Subd. 2. Upon the filing of a petition alleging that a proposed respondent is a sexually dangerous person or a person with a sexual psychopathic personality, the court shall hear the petition as provided in sections 253B.07 and 253B.08.
Subd. 3. If the court finds by clear and convincing evidence that the respondent is a sexually dangerous person or a person with a sexual psychopathic personality, the court shall commit the person to a secure treatment facility unless the person establishes by clear and convincing evidence that a less restrictive treatment program is available, is willing to accept the respondent under commitment, and is consistent with the persons treatment needs and the requirements of public safety.

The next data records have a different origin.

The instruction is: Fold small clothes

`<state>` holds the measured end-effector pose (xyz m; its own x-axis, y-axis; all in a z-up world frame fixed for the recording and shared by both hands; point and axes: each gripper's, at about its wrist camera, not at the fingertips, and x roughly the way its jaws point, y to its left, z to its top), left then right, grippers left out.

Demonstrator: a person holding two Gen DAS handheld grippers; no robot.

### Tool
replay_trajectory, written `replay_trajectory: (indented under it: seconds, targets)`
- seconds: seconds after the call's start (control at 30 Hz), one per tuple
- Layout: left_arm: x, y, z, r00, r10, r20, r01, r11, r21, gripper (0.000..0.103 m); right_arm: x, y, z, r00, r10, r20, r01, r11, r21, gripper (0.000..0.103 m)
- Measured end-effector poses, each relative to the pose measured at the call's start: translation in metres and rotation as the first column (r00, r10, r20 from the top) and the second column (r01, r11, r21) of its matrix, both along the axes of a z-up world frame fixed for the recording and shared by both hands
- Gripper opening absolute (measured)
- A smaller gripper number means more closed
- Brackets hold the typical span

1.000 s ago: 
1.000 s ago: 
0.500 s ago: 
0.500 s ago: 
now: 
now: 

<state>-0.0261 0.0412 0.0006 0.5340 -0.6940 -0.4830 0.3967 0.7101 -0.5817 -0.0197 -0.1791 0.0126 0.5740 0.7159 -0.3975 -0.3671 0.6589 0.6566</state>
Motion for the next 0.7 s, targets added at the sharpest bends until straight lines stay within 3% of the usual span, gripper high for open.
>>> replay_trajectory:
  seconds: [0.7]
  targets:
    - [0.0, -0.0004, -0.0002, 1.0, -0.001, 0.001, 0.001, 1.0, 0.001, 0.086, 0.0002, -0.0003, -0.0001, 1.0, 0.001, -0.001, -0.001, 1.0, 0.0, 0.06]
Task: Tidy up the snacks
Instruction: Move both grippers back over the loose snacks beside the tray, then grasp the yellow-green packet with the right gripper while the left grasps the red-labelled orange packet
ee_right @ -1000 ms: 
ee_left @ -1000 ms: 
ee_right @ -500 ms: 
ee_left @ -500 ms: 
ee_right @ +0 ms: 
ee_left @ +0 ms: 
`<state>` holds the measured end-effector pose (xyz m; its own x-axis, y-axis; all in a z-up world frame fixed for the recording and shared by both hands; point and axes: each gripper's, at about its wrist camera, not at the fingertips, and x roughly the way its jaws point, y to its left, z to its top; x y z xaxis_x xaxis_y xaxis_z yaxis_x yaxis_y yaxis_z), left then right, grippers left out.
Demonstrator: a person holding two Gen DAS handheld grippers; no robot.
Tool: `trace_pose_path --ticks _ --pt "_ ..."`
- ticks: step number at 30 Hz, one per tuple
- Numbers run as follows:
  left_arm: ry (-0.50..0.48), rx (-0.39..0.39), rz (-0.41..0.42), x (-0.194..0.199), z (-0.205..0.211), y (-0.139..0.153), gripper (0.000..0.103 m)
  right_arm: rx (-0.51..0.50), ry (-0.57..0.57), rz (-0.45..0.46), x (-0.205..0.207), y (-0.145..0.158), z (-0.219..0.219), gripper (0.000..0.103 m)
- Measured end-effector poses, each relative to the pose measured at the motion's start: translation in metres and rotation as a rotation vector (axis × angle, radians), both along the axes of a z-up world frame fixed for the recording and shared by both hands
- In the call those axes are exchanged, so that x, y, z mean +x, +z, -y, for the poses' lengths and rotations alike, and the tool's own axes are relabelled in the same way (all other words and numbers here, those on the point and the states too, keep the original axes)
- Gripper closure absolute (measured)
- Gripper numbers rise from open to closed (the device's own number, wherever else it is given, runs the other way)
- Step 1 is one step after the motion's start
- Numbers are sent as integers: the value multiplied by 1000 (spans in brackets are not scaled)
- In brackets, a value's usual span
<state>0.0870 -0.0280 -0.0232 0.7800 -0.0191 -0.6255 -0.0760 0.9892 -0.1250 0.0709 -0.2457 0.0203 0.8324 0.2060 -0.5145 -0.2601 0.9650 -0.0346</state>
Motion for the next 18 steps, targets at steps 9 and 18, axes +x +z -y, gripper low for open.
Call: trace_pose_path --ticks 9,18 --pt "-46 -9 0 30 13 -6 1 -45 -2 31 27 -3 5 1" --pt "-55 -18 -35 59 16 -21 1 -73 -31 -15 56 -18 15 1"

Subd. 4. After a determination that a respondent is a sexually dangerous person or a person with a sexual psychopathic personality, the court shall order commitment for an indeterminate period of time and the committed person shall be transferred, provisionally discharged, or discharged, only as provided in this chapter.
Subd. 5. Not to constitute defense. The existence in any person of a condition of a sexual psychopathic personality or the fact that a person is a sexually dangerous person shall not in any case constitute a defense to a charge of crime, nor relieve such person from liability to be tried upon a criminal charge.